## Work to be completed
Set down all of the lines below exactly as they are given.

## Stored entries
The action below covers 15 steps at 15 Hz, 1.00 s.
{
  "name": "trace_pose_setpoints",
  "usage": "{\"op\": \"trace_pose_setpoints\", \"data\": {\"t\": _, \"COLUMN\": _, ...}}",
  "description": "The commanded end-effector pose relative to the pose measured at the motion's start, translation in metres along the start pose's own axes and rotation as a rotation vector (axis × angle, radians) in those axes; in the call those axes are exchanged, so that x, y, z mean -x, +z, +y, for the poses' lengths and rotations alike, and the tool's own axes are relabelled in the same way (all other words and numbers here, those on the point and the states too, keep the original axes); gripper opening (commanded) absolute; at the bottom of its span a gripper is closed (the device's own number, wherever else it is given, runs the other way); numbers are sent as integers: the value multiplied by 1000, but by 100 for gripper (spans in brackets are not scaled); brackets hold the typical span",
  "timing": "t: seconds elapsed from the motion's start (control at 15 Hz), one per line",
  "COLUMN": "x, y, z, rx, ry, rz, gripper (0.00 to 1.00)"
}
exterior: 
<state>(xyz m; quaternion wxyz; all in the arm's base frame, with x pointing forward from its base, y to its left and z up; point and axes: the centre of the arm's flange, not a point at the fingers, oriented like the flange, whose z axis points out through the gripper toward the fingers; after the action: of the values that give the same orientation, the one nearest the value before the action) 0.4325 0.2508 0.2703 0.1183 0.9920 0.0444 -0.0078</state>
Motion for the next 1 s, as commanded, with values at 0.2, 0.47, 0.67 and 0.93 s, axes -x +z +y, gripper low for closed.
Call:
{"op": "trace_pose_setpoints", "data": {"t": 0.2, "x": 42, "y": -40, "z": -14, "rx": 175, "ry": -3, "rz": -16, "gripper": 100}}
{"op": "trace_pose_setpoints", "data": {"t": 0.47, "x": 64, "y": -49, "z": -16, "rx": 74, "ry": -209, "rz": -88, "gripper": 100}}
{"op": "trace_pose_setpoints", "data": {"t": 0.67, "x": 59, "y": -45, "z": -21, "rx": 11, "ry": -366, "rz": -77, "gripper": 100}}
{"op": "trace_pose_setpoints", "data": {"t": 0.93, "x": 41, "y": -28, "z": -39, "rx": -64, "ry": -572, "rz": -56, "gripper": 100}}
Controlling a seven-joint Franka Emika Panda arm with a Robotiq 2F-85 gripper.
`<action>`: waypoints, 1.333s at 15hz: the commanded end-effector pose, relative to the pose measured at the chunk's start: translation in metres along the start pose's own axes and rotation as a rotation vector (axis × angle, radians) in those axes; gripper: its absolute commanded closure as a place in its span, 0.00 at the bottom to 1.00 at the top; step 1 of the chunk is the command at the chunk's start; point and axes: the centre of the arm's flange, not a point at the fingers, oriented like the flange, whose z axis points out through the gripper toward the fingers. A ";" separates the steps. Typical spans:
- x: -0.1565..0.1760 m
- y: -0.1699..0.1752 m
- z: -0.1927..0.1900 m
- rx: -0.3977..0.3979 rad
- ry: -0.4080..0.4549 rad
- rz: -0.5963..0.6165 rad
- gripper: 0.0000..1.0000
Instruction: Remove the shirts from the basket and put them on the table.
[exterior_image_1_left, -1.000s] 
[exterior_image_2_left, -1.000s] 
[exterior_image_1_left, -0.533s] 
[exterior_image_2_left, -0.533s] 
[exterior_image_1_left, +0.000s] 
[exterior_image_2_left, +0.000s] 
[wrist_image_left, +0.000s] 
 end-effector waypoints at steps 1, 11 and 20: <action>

## Written answer
The action below covers 15 steps at 15 Hz, 1.00 s.
{
  "name": "trace_pose_setpoints",
  "usage": "{\"op\": \"trace_pose_setpoints\", \"data\": {\"t\": _, \"COLUMN\": _, ...}}",
  "description": "The commanded end-effector pose relative to the pose measured at the motion's start, translation in metres along the start pose's own axes and rotation as a rotation vector (axis × angle, radians) in those axes; in the call those axes are exchanged, so that x, y, z mean -x, +z, +y, for the poses' lengths and rotations alike, and the tool's own axes are relabelled in the same way (all other words and numbers here, those on the point and the states too, keep the original axes); gripper opening (commanded) absolute; at the bottom of its span a gripper is closed (the device's own number, wherever else it is given, runs the other way); numbers are sent as integers: the value multiplied by 1000, but by 100 for gripper (spans in brackets are not scaled); brackets hold the typical span",
  "timing": "t: seconds elapsed from the motion's start (control at 15 Hz), one per line",
  "COLUMN": "x, y, z, rx, ry, rz, gripper (0.00 to 1.00)"
}
exterior: 
<state>(xyz m; quaternion wxyz; all in the arm's base frame, with x pointing forward from its base, y to its left and z up; point and axes: the centre of the arm's flange, not a point at the fingers, oriented like the flange, whose z axis points out through the gripper toward the fingers; after the action: of the values that give the same orientation, the one nearest the value before the action) 0.4325 0.2508 0.2703 0.1183 0.9920 0.0444 -0.0078</state>
Motion for the next 1 s, as commanded, with values at 0.2, 0.47, 0.67 and 0.93 s, axes -x +z +y, gripper low for closed.
Call:
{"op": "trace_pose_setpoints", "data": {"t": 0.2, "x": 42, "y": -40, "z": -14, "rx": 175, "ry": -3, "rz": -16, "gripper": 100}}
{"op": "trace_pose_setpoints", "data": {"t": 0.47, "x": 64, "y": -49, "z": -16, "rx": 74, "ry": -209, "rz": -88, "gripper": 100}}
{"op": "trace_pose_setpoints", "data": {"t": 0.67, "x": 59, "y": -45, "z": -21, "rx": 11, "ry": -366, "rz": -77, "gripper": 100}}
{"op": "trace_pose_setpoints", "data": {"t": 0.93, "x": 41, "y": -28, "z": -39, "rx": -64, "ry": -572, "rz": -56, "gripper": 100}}
Controlling a seven-joint Franka Emika Panda arm with a Robotiq 2F-85 gripper.
`<action>`: waypoints, 1.333s at 15hz: the commanded end-effector pose, relative to the pose measured at the chunk's start: translation in metres along the start pose's own axes and rotation as a rotation vector (axis × angle, radians) in those axes; gripper: its absolute commanded closure as a place in its span, 0.00 at the bottom to 1.00 at the top; step 1 of the chunk is the command at the chunk's start; point and axes: the centre of the arm's flange, not a point at the fingers, oriented like the flange, whose z axis points out through the gripper toward the fingers. A ";" separates the steps. Typical spans:
- x: -0.1565..0.1760 m
- y: -0.1699..0.1752 m
- z: -0.1927..0.1900 m
- rx: -0.3977..0.3979 rad
- ry: -0.4080..0.4549 rad
- rz: -0.5963..0.6165 rad
- gripper: 0.0000..1.0000
Instruction: Remove the shirts from the basket and put them on the table.
[exterior_image_1_left, -1.000s] 
[exterior_image_2_left, -1.000s] 
[exterior_image_1_left, -0.533s] 
[exterior_image_2_left, -0.533s] 
[exterior_image_1_left, +0.000s] 
[exterior_image_2_left, +0.000s] 
[wrist_image_left, +0.000s] 
 end-effector waypoints at steps 1, 11 and 20: <action>

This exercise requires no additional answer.